In this work, the use of ruthenium tetroxide (RuO₄) as a co-reactant for atomic layer deposition (ALD) is reported. The role of RuO₄ as a co-reactant is twofold: it acts both as an oxidizing agent and as a Ru source. It is demonstrated that ALD of a ternary Ru-containing metal oxide (i.e. a metal ruthenate) can be achieved by combining a metalorganic precursor with RuO₄ in a two-step process. RuO₄ is proposed to combust the organic ligands of the adsorbed precursor molecules while also binding RuO₂ to the surface. As a proof of concept two metal ruthenate processes are developed: one for aluminum ruthenate, by combining trimethylaluminum (TMA) with RuO₄; and one for platinum ruthenate, by combining MeCpPtMe₃ with RuO₄. Both processes exhibit self-limiting surface reactions and linear growth as a function of the number of ALD cycles.

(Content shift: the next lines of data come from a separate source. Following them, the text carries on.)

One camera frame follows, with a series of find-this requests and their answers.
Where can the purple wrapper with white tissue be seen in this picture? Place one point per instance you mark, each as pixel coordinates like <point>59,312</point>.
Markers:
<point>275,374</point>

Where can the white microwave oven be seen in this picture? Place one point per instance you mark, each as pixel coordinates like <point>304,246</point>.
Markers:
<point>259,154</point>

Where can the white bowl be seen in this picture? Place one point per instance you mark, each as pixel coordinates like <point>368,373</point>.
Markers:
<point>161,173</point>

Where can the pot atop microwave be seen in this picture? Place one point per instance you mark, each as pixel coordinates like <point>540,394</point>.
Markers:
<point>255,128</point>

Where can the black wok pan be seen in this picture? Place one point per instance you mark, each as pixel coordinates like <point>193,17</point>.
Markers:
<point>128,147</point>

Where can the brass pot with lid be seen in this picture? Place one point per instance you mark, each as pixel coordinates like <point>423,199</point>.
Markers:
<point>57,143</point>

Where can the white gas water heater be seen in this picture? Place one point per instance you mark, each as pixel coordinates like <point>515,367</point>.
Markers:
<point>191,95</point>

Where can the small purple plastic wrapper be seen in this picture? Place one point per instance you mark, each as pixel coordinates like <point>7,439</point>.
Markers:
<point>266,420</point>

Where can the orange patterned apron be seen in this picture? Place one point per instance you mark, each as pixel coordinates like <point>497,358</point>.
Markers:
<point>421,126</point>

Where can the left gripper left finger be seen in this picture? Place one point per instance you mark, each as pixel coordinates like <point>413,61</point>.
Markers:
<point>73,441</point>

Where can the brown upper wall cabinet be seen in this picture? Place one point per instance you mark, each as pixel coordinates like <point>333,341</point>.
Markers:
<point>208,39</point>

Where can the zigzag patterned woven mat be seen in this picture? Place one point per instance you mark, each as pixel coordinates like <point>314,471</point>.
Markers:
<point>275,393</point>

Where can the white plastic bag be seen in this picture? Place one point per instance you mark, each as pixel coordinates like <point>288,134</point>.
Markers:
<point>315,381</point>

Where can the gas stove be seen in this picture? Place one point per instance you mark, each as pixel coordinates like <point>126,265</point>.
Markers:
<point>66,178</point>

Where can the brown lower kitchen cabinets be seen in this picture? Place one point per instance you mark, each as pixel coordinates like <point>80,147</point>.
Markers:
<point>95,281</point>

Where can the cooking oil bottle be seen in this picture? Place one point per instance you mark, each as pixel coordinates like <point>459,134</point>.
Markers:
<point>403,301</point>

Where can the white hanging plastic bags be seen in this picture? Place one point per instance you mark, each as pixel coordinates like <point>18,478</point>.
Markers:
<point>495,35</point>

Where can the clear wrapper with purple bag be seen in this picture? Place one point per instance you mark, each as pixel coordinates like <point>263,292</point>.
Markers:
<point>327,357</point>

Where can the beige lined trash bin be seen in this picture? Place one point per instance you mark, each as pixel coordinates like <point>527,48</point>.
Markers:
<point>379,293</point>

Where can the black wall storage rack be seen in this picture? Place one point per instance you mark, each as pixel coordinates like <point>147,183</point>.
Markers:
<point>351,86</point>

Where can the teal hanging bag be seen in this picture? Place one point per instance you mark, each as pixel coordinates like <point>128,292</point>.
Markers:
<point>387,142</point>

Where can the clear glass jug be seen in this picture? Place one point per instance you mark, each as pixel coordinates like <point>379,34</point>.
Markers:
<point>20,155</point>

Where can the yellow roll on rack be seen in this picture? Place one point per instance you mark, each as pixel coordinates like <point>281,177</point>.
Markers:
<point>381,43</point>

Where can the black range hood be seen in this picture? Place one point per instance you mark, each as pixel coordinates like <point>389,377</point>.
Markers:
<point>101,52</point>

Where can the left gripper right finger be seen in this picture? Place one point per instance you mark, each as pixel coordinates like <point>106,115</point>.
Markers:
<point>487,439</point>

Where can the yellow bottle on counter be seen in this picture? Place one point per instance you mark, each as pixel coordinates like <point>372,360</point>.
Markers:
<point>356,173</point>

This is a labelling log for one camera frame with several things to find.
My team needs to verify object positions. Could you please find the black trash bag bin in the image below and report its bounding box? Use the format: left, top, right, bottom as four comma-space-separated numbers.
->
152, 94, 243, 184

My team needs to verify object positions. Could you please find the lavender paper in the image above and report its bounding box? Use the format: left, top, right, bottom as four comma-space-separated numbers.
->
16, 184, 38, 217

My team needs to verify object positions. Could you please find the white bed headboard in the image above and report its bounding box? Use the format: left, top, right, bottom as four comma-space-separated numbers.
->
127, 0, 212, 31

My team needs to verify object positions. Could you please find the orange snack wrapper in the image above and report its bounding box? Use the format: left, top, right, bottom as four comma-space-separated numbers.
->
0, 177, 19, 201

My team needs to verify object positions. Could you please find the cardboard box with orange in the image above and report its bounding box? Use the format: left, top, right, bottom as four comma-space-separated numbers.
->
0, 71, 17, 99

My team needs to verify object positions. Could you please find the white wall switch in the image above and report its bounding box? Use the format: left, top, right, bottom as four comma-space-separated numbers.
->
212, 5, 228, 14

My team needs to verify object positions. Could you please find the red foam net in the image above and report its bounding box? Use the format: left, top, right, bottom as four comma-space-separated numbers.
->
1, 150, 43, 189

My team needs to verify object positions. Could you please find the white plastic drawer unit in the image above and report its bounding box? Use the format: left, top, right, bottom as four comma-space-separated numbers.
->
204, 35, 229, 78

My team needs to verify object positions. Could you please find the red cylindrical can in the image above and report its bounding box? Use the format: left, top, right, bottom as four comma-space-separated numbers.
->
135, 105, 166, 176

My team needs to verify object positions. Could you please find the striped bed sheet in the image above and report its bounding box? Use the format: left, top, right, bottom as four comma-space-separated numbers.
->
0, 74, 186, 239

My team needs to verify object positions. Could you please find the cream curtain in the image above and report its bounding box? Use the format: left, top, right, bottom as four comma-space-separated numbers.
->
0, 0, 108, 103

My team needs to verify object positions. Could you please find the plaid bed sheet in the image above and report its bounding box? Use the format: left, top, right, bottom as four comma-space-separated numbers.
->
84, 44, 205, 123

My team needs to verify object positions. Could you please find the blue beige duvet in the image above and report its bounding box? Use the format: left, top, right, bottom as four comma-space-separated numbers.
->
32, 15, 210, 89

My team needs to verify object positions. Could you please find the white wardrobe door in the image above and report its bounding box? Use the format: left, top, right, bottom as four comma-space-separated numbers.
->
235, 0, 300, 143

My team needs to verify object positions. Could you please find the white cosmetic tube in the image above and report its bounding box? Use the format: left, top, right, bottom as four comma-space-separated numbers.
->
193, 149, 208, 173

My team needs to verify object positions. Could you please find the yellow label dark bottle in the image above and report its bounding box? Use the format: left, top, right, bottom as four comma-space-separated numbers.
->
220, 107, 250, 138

The observed saturated growth rates are relatively high compared to what is usually the case for ALD. At 100 °C sample temperature, growth rates of 0.86 nm per cycle and 0.52 nm per cycle are observed for the aluminum and platinum ruthenate processes, respectively. The TMA/RuO₄ process results in a 1 : 1 Al to Ru ratio, while the MeCpPtMe₃/RuO₄ process yields a highly Ru-rich composition with respect to Pt. Carbon, hydrogen and fluorine impurities are present in the thin films with different relative amounts for the two investigated processes. For both processes, the as-deposited films are amorphous.